Re: Thoughts on pragmas and iXML from Bethan Tovey-Walsh on 2025-02-17 (public-ixml@w3.org from February 2025)

From: Bethan Tovey-Walsh <bytheway@linguacelta.com>
Date: Mon, 17 Feb 2025 21:00:38 +0000
To: Graydon Saunders <graydonish@gmail.com>
Cc: ixml <public-ixml@w3.org>
Message-Id: <C87D54EA-B948-466B-B1C6-D6DBF1A6A207@linguacelta.com>
> If I am unable to know which pragmas actually have an effect, 

Just because there are no overriding syntactic rules, that doesn't mean you cannot know what the semantic rules are, and how they interact. You will need to know how the pragma functions, and part of that will involve knowing how pragmas interact. If you have a "replace this element with a giraffe" pragma and a "avoid replacing this element with a giraffe at all costs" pragma, you can't use them together. That isn't a syntactic constraint; it's a semantic one. Similarly, if you have "replace this pragma with the immediately following pragma", you have to add a second pragma to follow it. And if you have "process this pragma, then ignore all other pragmas on the same element", you will know that any subsequent pragmas cannot have any effect. If there's a pragma in your grammar, you need to know what it does. That includes knowing what it does to any other pragmas around it, just like any other grammar constructs. It's all about becoming familiar with the semantics of each pragma.
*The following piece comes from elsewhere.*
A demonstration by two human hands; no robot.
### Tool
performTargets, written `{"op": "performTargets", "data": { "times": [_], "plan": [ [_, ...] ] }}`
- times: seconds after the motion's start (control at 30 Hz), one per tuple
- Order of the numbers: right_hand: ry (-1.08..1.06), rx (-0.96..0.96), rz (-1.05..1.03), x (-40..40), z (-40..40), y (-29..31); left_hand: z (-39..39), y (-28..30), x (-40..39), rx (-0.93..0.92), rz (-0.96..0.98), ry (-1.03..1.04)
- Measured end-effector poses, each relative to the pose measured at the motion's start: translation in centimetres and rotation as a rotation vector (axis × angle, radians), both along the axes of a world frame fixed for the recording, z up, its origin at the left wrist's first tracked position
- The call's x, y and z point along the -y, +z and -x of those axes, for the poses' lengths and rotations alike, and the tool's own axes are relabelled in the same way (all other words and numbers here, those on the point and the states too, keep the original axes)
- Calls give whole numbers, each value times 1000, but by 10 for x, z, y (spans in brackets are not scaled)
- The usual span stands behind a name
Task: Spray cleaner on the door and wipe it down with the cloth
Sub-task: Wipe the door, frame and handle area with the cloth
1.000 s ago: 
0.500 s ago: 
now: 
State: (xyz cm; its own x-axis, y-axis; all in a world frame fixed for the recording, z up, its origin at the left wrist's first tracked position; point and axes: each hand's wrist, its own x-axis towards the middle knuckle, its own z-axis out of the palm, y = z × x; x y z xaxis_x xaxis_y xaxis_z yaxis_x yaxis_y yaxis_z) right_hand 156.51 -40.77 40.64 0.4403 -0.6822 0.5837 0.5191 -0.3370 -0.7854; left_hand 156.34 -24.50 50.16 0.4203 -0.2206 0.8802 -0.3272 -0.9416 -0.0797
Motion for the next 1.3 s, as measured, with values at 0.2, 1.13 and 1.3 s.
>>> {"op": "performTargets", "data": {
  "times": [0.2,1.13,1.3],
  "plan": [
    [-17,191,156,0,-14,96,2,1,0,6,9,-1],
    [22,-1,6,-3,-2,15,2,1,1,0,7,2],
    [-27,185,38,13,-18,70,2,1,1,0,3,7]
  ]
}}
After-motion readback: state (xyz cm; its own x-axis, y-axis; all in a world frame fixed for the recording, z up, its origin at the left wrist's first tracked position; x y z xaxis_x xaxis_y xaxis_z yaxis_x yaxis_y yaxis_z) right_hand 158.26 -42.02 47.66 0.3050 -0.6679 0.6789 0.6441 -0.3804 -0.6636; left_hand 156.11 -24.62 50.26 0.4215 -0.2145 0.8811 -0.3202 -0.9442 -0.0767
Now, we're talking as though there are going to be hundreds of pragmas, all vying for attention. In reality, I think that's very unlikely. So working out how the pragmas will interact with each other isn't likely to be terribly complicated. 

But I absolutely don't accept that you will ever be "unable to know which pragmas actually have an effect". You won't know simply from the pragma's location in the grammar; you will know because you won't use a pragma without having understood its semantics.

> I'm looking at a debugging process
> that starts with editing all the pragmas out of the grammar and putting
> them back one at a time.

I think this is a good argument for requiring processors to have a "run without pragmas" mode, as you suggest later. I think we discussed that idea in a CG meeting, in relation to Requirement 3 ("Support for pragmas must be optional."). It isn't really a requirement for designing pragmas into the language, exactly - more a matter of the prose we add to the spec. So it's probably best dealt with further down the line, when we actually have a proposal and are drafting the supporting prose.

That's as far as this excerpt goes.